L'art de l'assemblage
Assembler des photos, des textes, des peintures, du graphisme n'a rien de nouveau. Accumuler des médias sans réellement réfléchir ne suffit pas à faire œuvre. Ça n'impacte rien, ni personne.
La différence entre un pseudo collage et une création marquante tient en un mot : la composition. L'art invisible.
La composition est une signalétique invisible.
Sur un écran comme sur une toile, le regard doit être guidé. Dans un espace 2D — portfolio, page web, affiche — la composition remplace les murs et les couloirs. Elle hiérarchise : crie ce qui est important, chuchote les détails. Elle oriente grâce aux lignes de force, dit à l'œil : regarde ici, puis descends là. Elle rythme, gère les silences, laisse l'œuvre respirer.

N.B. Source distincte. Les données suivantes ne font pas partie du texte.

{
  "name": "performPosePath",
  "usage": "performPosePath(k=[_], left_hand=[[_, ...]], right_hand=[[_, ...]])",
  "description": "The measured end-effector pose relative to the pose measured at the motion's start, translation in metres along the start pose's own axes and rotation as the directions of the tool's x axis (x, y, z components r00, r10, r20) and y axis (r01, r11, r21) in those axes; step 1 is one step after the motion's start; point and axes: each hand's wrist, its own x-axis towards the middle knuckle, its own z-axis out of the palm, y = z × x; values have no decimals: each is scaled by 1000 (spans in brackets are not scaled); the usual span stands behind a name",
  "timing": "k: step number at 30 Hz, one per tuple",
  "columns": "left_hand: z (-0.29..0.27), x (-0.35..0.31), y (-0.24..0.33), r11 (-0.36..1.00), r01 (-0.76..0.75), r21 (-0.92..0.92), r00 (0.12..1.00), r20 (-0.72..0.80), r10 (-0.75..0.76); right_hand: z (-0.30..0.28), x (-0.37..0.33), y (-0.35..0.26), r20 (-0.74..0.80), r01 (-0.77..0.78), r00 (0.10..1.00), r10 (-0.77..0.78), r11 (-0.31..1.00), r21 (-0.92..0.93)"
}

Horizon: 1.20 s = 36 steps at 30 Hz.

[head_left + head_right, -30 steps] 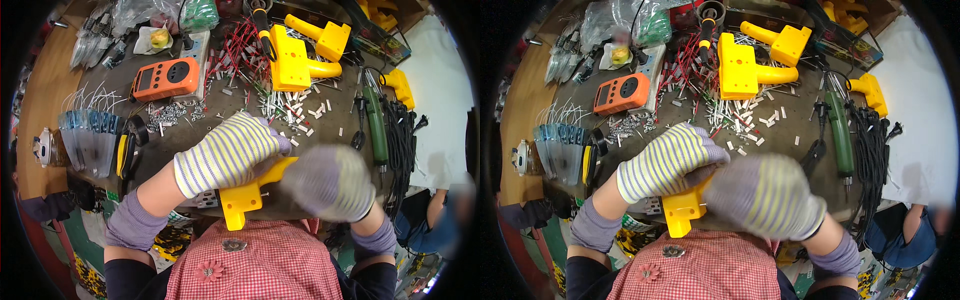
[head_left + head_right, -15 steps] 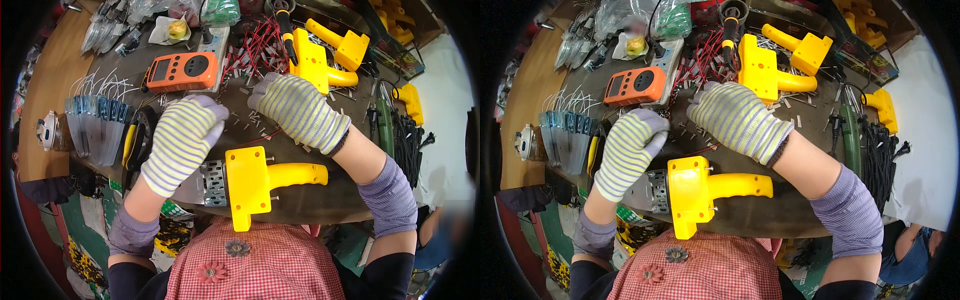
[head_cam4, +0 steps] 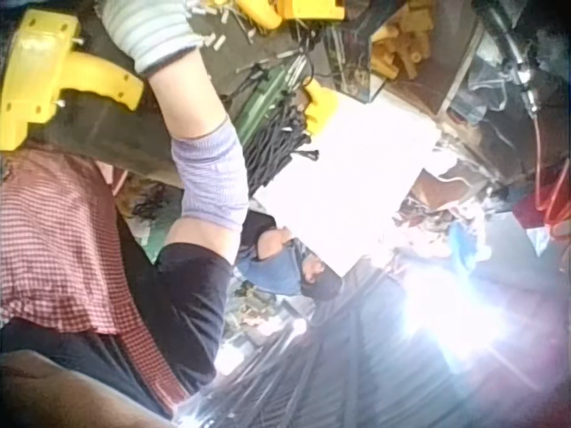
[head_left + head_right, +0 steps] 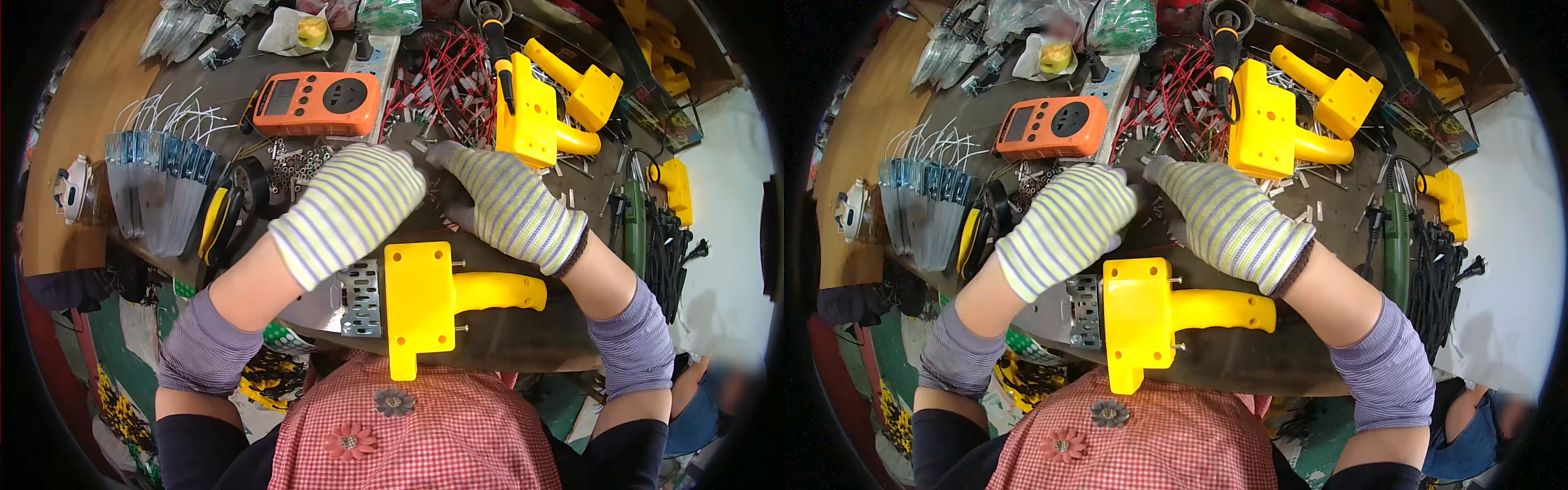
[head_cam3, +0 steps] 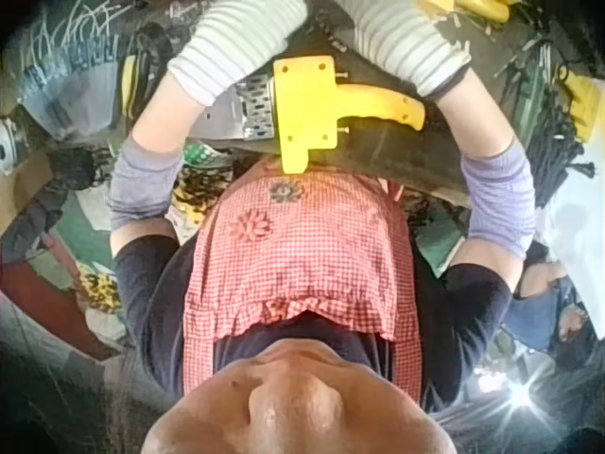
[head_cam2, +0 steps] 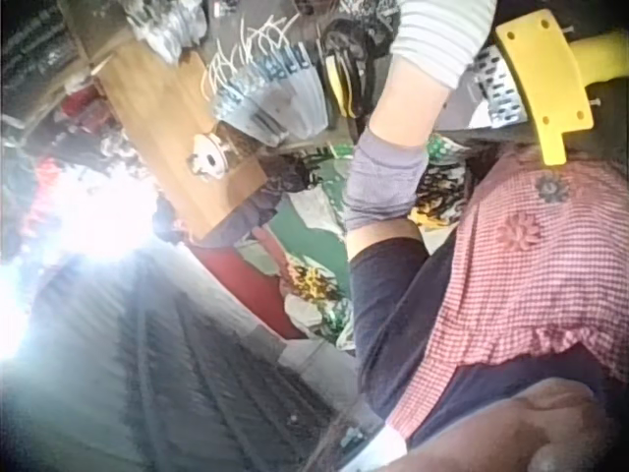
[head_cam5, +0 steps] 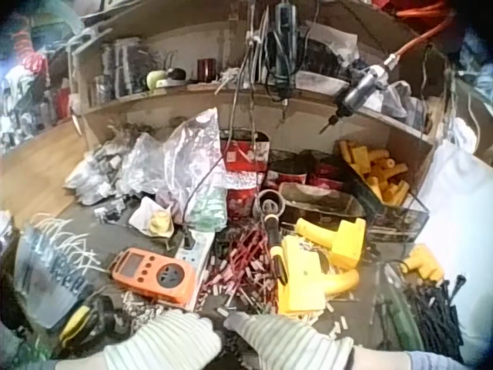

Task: Assembling a yellow plastic housing with internal electrical wiring and components.

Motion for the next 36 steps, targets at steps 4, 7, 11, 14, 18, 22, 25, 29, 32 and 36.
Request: performPosePath(k=[4,7,11,14,18,22,25,29,32,36], left_hand=[[-17,-33,-2,653,-37,-756,948,-233,-215],[-11,-47,9,539,-117,-834,948,-256,-191],[-6,-52,14,652,-157,-742,934,-327,-147],[-3,-55,11,691,-157,-706,928,-345,-142],[-5,-54,-4,673,-183,-717,955,-292,-51],[7,-25,-14,953,-112,-283,839,-541,-62],[11,0,-14,995,-18,-100,966,-257,-9],[17,3,-11,998,-33,-55,964,-265,17],[15,7,-6,998,-52,-36,948,-316,38],[11,4,-3,999,17,-51,976,-215,-28]], right_hand=[[6,-6,3,99,-94,991,86,993,71],[1,-2,-3,157,-1,988,6,999,-32],[-8,-9,-3,-12,-40,999,44,970,238],[-32,-14,-17,77,-241,968,238,807,539],[-33,-22,-24,169,-318,939,299,572,756],[-37,-23,-38,377,-485,872,313,443,754],[-34,-19,-40,370,-479,878,304,538,694],[-34,-13,-48,365,-482,876,315,603,636],[-31,-14,-47,349,-483,876,334,614,625],[-30,-12,-52,341,-462,884,320,702,542]])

Sans cette signalétique, c'est perdu. Nous sommes sur Wix, TikTok, dans les supermarchés de l'image.
La composition a toujours été un défi de structure dans l'histoire de l'art.

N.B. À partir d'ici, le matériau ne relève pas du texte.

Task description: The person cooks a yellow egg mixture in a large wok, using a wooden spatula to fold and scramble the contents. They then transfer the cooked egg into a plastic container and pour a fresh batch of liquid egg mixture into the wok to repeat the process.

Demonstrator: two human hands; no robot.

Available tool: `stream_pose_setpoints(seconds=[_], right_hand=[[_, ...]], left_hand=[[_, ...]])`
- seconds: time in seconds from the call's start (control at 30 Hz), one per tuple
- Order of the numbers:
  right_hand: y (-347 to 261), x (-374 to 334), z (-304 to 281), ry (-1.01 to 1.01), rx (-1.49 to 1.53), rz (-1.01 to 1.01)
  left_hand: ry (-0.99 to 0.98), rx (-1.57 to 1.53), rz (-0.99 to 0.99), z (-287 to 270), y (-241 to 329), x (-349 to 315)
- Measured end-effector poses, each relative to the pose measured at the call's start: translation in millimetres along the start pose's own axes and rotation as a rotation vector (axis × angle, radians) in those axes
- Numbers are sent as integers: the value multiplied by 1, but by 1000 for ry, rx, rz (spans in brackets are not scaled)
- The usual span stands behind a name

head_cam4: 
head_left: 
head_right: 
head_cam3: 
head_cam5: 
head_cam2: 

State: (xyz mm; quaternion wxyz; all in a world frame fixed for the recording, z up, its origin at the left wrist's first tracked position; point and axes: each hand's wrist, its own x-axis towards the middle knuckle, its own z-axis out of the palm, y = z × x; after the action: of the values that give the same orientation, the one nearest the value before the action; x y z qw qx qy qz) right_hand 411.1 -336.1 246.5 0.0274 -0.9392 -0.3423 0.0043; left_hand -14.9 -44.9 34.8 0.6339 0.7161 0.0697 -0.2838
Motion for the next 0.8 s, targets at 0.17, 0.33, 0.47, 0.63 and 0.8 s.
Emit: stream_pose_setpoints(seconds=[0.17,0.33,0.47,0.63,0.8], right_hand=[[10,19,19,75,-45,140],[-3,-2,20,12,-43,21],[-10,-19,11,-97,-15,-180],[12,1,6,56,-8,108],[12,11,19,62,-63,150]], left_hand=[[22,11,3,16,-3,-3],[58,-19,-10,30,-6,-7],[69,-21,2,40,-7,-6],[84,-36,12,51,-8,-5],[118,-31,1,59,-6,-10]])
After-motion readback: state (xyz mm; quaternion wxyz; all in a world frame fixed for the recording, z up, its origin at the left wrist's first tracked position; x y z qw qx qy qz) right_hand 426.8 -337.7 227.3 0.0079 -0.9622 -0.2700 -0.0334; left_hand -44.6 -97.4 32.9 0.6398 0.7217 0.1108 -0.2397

Les triptyques médiévaux : trois panneaux distincts, une seule histoire unifiée par la symétrie. Bosch, Le Jardin des délices, 1494–1505. Warhol, Marilyn Diptych, 1962. Francis Bacon, Trois études de Lucian Freud, 1969. Ai Weiwei, Dropping a Han Dynasty Urn, 1995.

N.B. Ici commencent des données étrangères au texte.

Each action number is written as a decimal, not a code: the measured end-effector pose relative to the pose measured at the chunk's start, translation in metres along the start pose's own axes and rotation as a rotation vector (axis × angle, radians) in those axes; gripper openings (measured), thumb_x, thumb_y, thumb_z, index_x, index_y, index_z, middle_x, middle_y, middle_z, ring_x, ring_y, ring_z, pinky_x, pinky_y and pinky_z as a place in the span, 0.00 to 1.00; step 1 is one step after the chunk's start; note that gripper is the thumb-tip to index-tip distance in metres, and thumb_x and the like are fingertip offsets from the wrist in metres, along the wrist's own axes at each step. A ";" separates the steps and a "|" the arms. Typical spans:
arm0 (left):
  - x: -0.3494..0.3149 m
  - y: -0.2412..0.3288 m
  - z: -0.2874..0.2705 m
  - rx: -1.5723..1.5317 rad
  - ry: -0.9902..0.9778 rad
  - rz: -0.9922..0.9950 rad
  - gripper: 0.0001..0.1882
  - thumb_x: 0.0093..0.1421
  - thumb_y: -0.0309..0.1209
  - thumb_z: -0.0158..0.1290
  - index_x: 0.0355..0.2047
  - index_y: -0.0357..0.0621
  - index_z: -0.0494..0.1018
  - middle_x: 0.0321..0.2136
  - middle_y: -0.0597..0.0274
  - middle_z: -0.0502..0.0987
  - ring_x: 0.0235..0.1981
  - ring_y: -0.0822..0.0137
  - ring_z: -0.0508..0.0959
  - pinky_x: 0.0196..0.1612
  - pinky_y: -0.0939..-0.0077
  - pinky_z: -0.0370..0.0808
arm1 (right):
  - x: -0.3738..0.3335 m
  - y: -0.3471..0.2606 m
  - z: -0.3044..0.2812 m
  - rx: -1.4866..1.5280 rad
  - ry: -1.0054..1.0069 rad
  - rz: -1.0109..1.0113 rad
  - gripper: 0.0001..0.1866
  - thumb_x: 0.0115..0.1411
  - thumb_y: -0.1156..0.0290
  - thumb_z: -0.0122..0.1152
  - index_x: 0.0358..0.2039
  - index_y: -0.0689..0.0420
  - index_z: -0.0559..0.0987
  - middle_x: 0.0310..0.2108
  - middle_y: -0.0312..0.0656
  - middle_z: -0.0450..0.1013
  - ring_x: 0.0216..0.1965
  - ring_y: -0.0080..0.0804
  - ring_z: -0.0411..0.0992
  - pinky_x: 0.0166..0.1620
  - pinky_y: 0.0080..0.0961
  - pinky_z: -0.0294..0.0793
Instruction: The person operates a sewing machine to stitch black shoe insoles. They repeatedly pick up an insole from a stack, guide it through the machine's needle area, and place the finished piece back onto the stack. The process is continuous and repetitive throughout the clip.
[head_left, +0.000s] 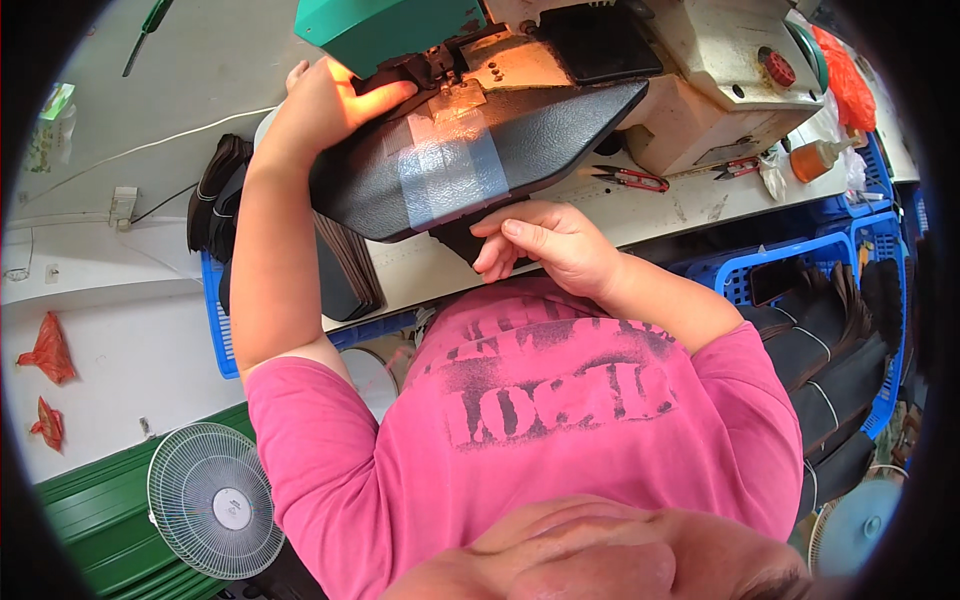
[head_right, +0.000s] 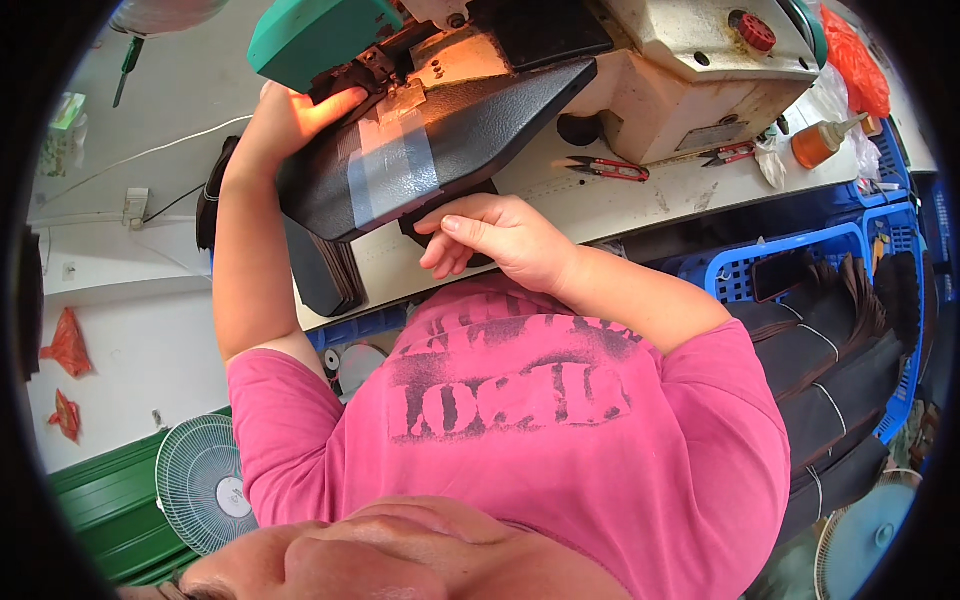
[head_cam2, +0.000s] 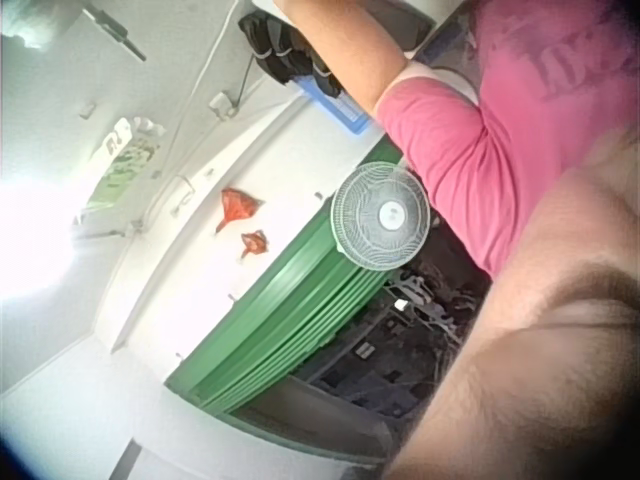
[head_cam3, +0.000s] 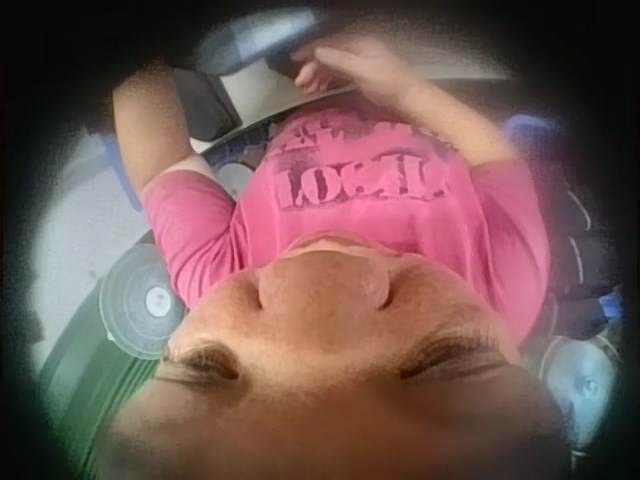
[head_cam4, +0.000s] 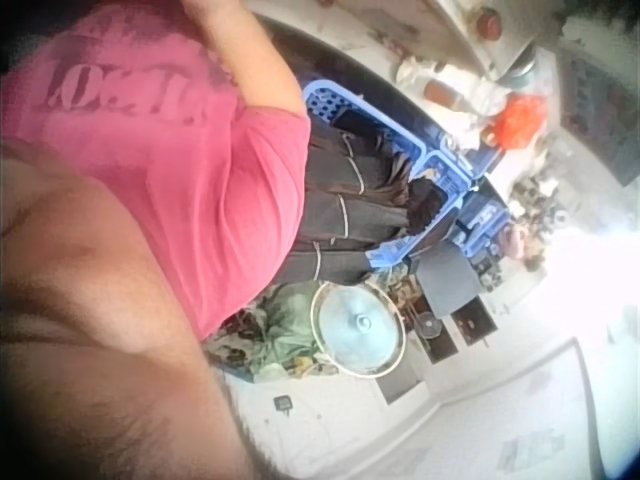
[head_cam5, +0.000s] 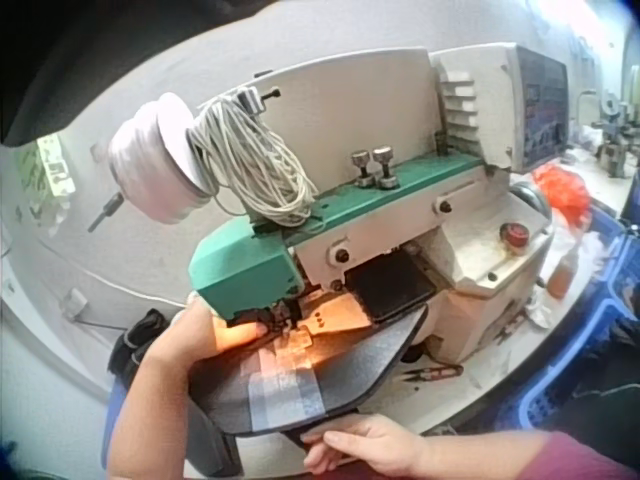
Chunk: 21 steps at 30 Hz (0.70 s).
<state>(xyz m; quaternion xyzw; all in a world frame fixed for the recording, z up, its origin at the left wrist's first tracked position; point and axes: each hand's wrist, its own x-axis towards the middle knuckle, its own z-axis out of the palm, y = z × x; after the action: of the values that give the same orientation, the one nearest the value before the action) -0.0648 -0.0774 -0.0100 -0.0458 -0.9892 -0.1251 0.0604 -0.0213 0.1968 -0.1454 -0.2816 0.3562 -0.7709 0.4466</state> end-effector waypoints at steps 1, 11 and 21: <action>0.007 -0.013 0.002 -0.054 -0.005 0.022 0.22 0.51 0.53 0.59 0.39 0.52 0.80 0.30 0.61 0.82 0.39 0.57 0.79 0.55 0.55 0.63 | 0.000 0.001 0.000 0.014 0.010 0.005 0.19 0.68 0.63 0.47 0.49 0.65 0.74 0.36 0.48 0.77 0.37 0.33 0.76 0.43 0.26 0.75; -0.033 -0.028 -0.017 -0.225 0.001 -0.054 0.23 0.52 0.37 0.63 0.47 0.41 0.75 0.49 0.58 0.76 0.53 0.63 0.72 0.56 0.71 0.66 | -0.004 -0.005 0.008 0.099 -0.021 0.062 0.21 0.67 0.62 0.49 0.51 0.66 0.72 0.38 0.47 0.77 0.39 0.33 0.76 0.45 0.26 0.74; -0.211 0.077 -0.001 -0.351 0.113 0.229 0.22 0.49 0.39 0.64 0.42 0.41 0.76 0.50 0.52 0.74 0.51 0.55 0.72 0.53 0.64 0.69 | 0.038 -0.001 0.072 -0.116 -0.100 0.096 0.20 0.65 0.69 0.51 0.55 0.65 0.67 0.49 0.44 0.71 0.48 0.28 0.70 0.52 0.28 0.71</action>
<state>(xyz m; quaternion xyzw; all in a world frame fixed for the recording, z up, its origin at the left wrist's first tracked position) 0.1517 -0.0190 -0.0184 -0.1606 -0.9357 -0.2900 0.1205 0.0156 0.1422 -0.0978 -0.3278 0.3908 -0.7117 0.4831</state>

Aujourd'hui, la composition reste la clé de voûte des artistes qui fragmentent l'espace. David Hockney recrée le mouvement avec ses mosaïques de polaroids. Barbara Kruger fusionne typographie et image en slogan visuel. JR compose avec l'architecture urbaine elle-même.
Granit est là parce que comptent : l'agencement, le point de focale, l'alignement, le vide, la lisibilité, l'impact, la chronologie, le rythme, la hiérarchie.
Pas une grille. Un espace à construire.